Work item: Your task is to repeat exactly the lines below between the line holding "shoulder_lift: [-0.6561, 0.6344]" and the line holding "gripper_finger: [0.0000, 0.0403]", inclusive, and only those.

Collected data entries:
*** Begin section ***

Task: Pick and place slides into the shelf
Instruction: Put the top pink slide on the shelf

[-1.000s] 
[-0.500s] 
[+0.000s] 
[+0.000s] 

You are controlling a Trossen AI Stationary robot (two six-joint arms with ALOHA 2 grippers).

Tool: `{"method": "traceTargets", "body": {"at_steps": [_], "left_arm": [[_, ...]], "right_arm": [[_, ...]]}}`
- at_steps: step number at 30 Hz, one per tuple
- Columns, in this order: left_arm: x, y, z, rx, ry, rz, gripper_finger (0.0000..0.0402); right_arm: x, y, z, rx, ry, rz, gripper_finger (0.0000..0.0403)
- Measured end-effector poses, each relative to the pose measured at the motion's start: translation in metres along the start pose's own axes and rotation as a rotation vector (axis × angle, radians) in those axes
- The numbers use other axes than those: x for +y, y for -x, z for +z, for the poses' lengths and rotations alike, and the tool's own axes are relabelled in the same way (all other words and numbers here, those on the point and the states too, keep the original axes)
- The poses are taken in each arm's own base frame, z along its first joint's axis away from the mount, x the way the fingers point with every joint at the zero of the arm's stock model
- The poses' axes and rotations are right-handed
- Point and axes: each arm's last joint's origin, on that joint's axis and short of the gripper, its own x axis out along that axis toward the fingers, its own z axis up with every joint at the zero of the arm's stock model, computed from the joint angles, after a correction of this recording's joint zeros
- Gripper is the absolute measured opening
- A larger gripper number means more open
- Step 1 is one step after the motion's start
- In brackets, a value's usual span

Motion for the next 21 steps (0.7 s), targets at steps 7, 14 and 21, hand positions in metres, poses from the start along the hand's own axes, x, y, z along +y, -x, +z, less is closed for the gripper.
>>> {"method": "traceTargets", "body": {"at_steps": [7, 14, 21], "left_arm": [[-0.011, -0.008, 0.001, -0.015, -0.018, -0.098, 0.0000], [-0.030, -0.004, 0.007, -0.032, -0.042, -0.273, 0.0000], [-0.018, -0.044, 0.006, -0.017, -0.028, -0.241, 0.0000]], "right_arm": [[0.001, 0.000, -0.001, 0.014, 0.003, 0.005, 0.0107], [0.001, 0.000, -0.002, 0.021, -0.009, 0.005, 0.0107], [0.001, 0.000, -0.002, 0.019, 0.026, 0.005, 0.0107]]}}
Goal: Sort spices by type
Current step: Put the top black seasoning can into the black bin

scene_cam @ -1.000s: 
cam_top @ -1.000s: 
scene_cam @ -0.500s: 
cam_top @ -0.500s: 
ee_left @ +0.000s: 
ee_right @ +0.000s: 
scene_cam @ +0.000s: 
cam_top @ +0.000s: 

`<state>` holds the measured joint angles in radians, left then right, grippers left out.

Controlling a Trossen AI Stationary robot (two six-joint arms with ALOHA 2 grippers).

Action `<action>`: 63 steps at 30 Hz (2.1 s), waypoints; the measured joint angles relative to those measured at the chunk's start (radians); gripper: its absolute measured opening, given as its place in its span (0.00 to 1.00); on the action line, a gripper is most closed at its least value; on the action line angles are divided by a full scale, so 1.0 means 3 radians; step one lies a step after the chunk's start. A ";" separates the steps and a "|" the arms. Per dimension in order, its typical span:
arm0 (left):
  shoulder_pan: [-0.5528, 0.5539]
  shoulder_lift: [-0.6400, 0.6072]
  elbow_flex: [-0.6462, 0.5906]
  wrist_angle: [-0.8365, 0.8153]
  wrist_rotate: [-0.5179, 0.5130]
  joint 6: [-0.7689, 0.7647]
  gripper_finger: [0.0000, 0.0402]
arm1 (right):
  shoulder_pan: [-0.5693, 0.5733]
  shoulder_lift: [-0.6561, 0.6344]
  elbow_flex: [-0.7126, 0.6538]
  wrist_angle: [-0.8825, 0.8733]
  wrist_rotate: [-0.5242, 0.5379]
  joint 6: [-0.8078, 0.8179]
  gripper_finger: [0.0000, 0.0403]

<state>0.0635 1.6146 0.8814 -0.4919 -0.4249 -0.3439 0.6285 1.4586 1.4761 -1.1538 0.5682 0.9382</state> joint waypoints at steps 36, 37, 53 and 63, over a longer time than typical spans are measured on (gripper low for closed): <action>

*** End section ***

Answer for the task:
  shoulder_lift: [-0.6561, 0.6344]
  elbow_flex: [-0.7126, 0.6538]
  wrist_angle: [-0.8825, 0.8733]
  wrist_rotate: [-0.5242, 0.5379]
  joint 6: [-0.8078, 0.8179]
  gripper_finger: [0.0000, 0.0403]

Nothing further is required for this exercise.